Avait-il complètement perdu la tête ? Autant agiter un chiffon rouge sous le nez d’un taureau !

Il s’était trop montré dans la bonne société ces derniers temps. Cela ne lui ressemblait pas. Il avait d’abord accepté la stupide requête d’Ardley, et voilà qu’il convoitait une jeune femme respectable. Il ne lui restait plus qu’à réserver une cellule confortable à l’asile ! Il devenait impératif de prendre le large pour éviter les réjouissances de la Saison. Il irait…

Non, il n’irait nulle part. Il ne pouvait s’absenter des salles de bal comme les années précédentes. Il fallait compter avec la susceptibilité de ses tantes, mais surtout avec Miss Parker-Roth. Cette dernière avait manifestement pris le mors aux dents au sujet de Miss Barnett et courrait tout droit à la catastrophe si personne ne l’arrêtait. Comme il était le seul à connaître les projets de la jeune femme, il devrait donc se charger de la dissuader.

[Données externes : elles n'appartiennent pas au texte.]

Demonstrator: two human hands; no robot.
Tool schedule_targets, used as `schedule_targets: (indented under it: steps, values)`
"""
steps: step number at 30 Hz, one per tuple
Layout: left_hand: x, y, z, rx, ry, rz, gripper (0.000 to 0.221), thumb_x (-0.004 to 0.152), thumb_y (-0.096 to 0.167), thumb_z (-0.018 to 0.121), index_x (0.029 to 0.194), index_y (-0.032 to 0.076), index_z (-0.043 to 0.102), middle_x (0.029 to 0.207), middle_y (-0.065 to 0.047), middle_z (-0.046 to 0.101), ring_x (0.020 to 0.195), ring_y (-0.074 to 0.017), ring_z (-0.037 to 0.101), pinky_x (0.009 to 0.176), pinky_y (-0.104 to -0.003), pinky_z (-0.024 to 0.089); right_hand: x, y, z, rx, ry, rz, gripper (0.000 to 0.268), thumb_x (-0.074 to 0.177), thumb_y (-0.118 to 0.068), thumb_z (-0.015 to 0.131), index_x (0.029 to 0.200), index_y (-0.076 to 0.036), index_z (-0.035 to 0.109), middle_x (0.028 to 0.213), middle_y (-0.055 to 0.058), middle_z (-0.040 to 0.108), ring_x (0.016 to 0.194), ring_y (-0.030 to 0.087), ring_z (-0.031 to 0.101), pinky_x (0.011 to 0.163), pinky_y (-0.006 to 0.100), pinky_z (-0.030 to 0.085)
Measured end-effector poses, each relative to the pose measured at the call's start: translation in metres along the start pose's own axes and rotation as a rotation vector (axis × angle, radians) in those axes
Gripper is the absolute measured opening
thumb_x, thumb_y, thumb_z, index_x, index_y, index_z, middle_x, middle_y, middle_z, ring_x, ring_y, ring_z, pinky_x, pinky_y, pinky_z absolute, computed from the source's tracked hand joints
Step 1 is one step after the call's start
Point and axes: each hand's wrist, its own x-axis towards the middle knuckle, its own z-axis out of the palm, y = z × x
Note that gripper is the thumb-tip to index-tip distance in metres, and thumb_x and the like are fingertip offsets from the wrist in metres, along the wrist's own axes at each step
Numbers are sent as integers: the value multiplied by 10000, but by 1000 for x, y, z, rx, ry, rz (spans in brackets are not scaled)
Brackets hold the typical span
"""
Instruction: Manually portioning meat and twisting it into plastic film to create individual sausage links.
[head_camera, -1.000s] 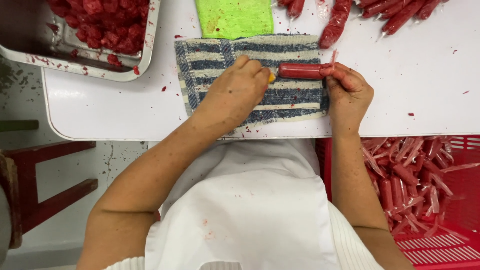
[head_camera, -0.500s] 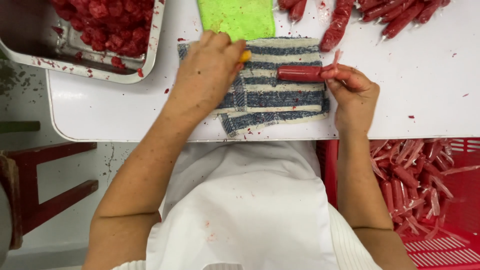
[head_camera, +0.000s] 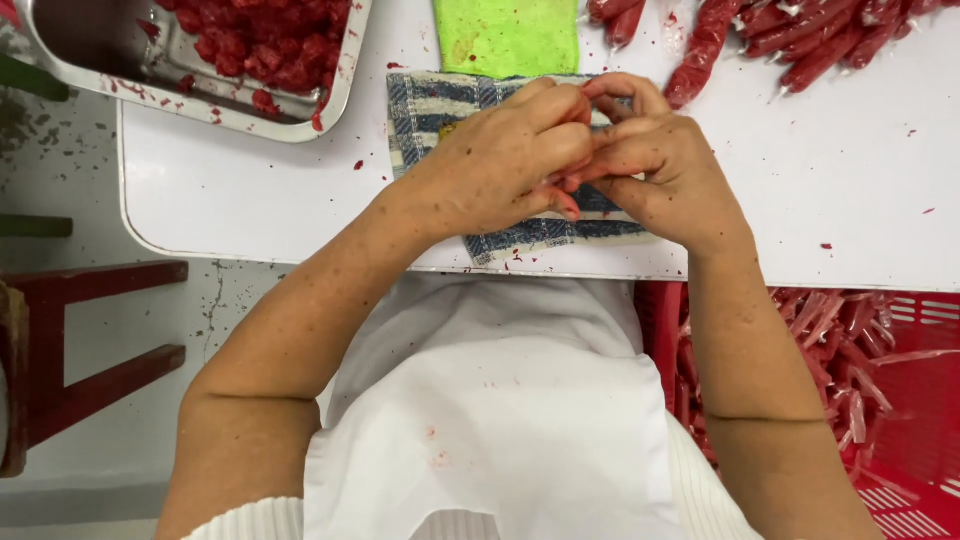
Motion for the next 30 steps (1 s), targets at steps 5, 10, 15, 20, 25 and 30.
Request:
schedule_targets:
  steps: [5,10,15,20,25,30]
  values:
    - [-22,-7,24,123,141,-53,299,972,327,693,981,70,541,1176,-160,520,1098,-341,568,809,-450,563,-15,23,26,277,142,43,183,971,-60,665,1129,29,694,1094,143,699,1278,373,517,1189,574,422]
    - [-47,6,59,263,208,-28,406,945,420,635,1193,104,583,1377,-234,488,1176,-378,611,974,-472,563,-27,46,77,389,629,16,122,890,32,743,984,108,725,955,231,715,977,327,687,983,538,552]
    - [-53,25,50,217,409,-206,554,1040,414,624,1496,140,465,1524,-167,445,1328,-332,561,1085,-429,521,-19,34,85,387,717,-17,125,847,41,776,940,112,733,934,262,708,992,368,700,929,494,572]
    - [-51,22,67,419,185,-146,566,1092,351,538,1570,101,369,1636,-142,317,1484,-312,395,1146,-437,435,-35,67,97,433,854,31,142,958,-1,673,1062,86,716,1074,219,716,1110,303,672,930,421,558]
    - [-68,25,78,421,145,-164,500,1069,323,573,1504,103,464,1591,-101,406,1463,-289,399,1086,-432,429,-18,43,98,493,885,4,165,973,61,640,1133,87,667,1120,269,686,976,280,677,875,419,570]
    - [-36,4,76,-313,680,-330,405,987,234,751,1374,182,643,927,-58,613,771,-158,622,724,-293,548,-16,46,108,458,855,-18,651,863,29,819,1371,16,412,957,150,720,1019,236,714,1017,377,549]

Malgré ses craintes, cette perspective lui semblait bien réjouissante.

Pourquoi ne pas en parler à Stephen ? Pourquoi ne pas lui raconter toute l’histoire ? Miss Parker-Roth était sa sœur, après tout ! C’était lui qui avait la garde de Jane, du moins en l’absence de leur père ou de John.

Hélas, Stephen s’apprêtait à partir pour l’une de ses expéditions botaniques qui le mènerait en Islande, rien de moins ! Motton se dit qu’on pouvait sûrement trouver plus vert pour herboriser mais, après tout, qu’entendait-il aux plantes, lui ? Il n’aurait pas su distinguer un rhododendron d’un pied de rutabaga !

Quoi qu’il en soit, tous les préparatifs étaient terminés depuis des mois, bien avant qu’il ne prenne à John la lubie de se joindre à la partie de campagne du baron Tynweith. Stephen ne pouvait retarder son départ ; quant à John, il était censé rentrer à Londres d’un jour à l’autre, mais ne serait peut-être pas revenu à temps pour empêcher Miss Parker-Roth de faire des bêtises. En outre, il était peu probable que sa mère ait le temps de la surveiller correctement. De toute façon, ce n’était pas le rôle d’une femme.

Pour commencer, Ardley avait paru aux abois. Ensuite, Motton avait failli se faire attaquer par un maladroit dans le jardin.

Il considéra son verre d’un air renfrogné. Il savait d’expérience que les amateurs étaient le plus à craindre. Les professionnels savaient comment parvenir à leurs fins avec discrétion et compétence. Mais les amateurs s’y prenaient si mal que quelqu’un finissait toujours par être blessé dans la bataille !

Comme il se refusait à ce qu’il arrive quoi que ce soit à Miss Parker-Roth, il n’avait pas le choix : Jane et lui feraient équipe.

Cela ne l’enchantait guère. Elle serait, à coup sûr, têtue et obstinée, rebelle et enquiquinante.

Il se renversa dans son fauteuil. Comment avait-il pu ne pas remarquer cette jeune femme pendant toutes ces années ? Certes, il ne cherchait pas alors d’épouse – et n’en cherchait toujours pas, quoi qu’en disent ses tantes –, mais il n’était pas non plus aveugle ! Sa beauté lui avait-elle échappé seulement parce qu’elle était la sœur de John et Stephen ?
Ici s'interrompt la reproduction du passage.